The City’s attention has been on Marks and Spencer’s clothing business in recent months. The UK retailer’s fourth-quarter trading update indicated the division performed better than expected, although problems remain. However, all the while, the upmarket grocer’s food business powers along nicely.

Shore Capital analyst Clive Black

“Beyond the key focus of UK GM, we must make mention and give credit to M&S for the performance of its food operations. LFL sales growth of 4% is excellent in our view and it is pleasing to see the outperformance of the sector over the last quarter. With its exacting specifications and good reputation for high quality and provenance, M&S has maybe been a beneficiary of any customer switching surrounding the horse meat contamination in Q1 2013. However, there are broader improvements too. Recently Shore Capital visited M&S’s Handsforth Dean store near Manchester and felt it was one of the strongest food propositions that we have seen from the business for some years.

“Within the statement the key trading figure is that for like-for-like (LFL) sales in its core general merchandising (GM) categories in the UK, which came in at minus 3.8%. This figure is poor but a little better than we feared going into the statement.”

Conlumino MD Neil Saunders

“Despite the solid overall growth, there is a strong sense of déjà vu in the latest set of numbers: the polarised performance of falling clothing sales and rising food sales continues and seems to have become somewhat entrenched. Indeed, the polarisation is even sharper this quarter given the particularly robust uplift in food sales – an uplift which has saved M&S the embarrassment of a weaker set of trading results.

“The food business provides a template for how M&S should approach clothing. Here M&S is unashamedly directional; it does not try to be all things to all men. The stance, while recognising the need to provide good value for money, is strongly skewed towards the premium end of the market. Brand segmentation is clear and innovation ensures that various parts of the range are regularly refreshed. All of this is supported by a marketing effort that creates customer interest and genuinely reflects the strengths of the proposition. All of these factors have contributed to an impressive market beating performance over the last quarter.”

Robin Knight, partner at advisory firm Zolfo Cooper

“Food sales are the white knight for M&S, painting a much brighter picture than its clothing sales. With food becoming an increasing focus for the whole business, and an international expansion of its food division on the cards, the grocery department is certainly out-performing its rivals.

“Whilst today’s results are perhaps more encouraging than some expected there is still a long way to go as  Marc Bolland enters the final straight of his three year plan. Amongst other things M&S needs to follow through with its pledge to increase the style and quality of its clothes and win back market share from its rivals via an enhanced store and online offering.”

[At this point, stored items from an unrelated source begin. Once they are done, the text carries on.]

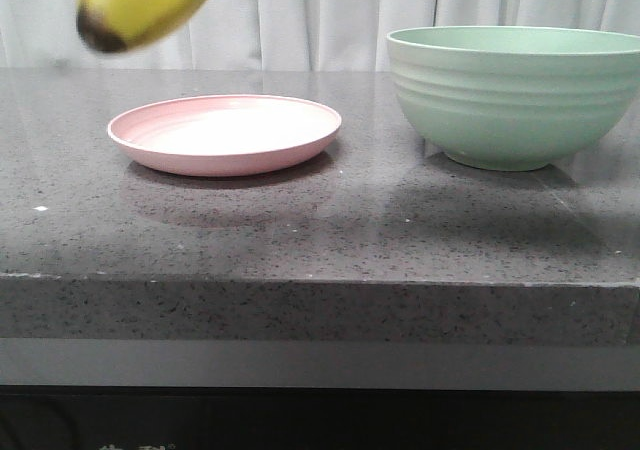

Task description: Transfer banana from pink plate to green bowl

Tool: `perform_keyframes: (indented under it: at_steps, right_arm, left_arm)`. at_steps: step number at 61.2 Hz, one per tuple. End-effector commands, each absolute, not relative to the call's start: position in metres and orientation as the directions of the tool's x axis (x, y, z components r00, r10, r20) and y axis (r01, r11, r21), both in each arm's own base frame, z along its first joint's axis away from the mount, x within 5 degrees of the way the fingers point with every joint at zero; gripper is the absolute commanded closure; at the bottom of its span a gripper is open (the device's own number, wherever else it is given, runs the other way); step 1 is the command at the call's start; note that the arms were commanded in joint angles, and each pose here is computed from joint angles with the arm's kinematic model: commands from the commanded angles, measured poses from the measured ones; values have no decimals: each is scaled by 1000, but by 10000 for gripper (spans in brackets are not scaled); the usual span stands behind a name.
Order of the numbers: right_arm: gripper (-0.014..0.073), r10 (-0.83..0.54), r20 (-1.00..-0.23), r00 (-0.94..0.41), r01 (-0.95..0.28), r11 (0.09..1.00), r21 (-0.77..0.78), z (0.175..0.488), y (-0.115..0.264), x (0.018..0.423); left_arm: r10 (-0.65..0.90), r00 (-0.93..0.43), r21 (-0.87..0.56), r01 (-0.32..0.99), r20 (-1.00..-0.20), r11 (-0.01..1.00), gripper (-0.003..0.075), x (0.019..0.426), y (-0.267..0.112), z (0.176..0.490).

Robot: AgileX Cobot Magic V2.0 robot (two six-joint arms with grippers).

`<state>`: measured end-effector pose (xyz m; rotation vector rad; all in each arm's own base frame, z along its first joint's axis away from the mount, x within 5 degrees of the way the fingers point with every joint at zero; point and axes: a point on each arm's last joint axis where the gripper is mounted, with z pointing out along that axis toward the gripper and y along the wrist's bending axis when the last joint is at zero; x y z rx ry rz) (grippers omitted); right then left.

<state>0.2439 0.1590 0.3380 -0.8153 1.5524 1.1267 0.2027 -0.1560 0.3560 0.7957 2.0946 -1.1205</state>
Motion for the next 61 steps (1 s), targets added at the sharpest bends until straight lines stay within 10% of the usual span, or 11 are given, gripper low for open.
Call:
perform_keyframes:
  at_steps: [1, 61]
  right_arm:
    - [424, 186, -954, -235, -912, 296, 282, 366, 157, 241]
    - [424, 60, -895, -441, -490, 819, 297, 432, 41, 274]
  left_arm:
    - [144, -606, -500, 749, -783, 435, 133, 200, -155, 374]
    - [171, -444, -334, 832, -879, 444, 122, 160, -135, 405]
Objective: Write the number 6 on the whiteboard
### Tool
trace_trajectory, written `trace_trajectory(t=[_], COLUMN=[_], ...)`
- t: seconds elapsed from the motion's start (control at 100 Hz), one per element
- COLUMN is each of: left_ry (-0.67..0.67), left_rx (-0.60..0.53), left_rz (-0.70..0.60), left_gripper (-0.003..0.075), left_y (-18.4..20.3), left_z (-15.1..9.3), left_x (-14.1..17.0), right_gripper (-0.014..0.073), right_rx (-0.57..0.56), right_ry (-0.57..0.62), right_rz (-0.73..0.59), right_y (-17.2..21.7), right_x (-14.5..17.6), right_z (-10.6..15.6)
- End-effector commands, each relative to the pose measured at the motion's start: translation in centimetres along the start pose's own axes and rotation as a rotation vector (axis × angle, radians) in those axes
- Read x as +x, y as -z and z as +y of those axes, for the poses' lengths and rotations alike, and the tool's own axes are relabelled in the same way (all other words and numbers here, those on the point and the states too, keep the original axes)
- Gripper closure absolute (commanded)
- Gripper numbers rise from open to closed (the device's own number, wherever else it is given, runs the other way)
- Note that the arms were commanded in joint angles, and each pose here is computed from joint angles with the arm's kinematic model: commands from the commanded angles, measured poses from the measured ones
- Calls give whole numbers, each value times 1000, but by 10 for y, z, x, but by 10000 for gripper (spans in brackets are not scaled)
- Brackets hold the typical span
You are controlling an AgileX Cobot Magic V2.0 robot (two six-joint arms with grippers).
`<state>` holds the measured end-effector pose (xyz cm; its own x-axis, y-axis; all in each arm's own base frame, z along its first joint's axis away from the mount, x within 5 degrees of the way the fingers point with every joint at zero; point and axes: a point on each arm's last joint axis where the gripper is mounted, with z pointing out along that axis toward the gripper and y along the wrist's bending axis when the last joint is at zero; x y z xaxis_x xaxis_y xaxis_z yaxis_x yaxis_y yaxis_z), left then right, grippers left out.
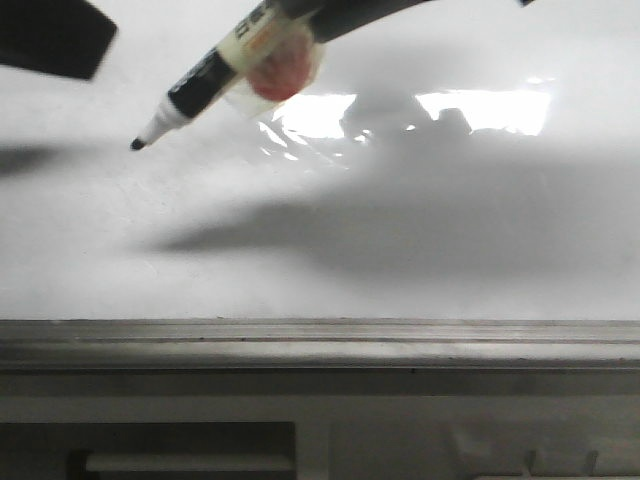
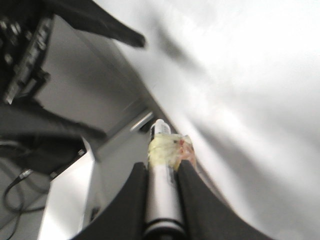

Richard Hunter, head of equities at Hargreaves Lansdown Stockbrokers

“It is something of a sign of the times that a previous UK bellwether should see its share price rise in early trade because the update is not as poor as had been expected.

“There has been some exasperation at the speed of the M&S revival. Competitors have continued to up the ante, with more dynamic offerings – and widely available online so that the effect of poor weather is mitigated – and have continued to power ahead whilst M&S is in catch-up mode. There are, however, some chinks of light, and the ongoing strength in food can be offset against the ongoing weakness in general merchandise.”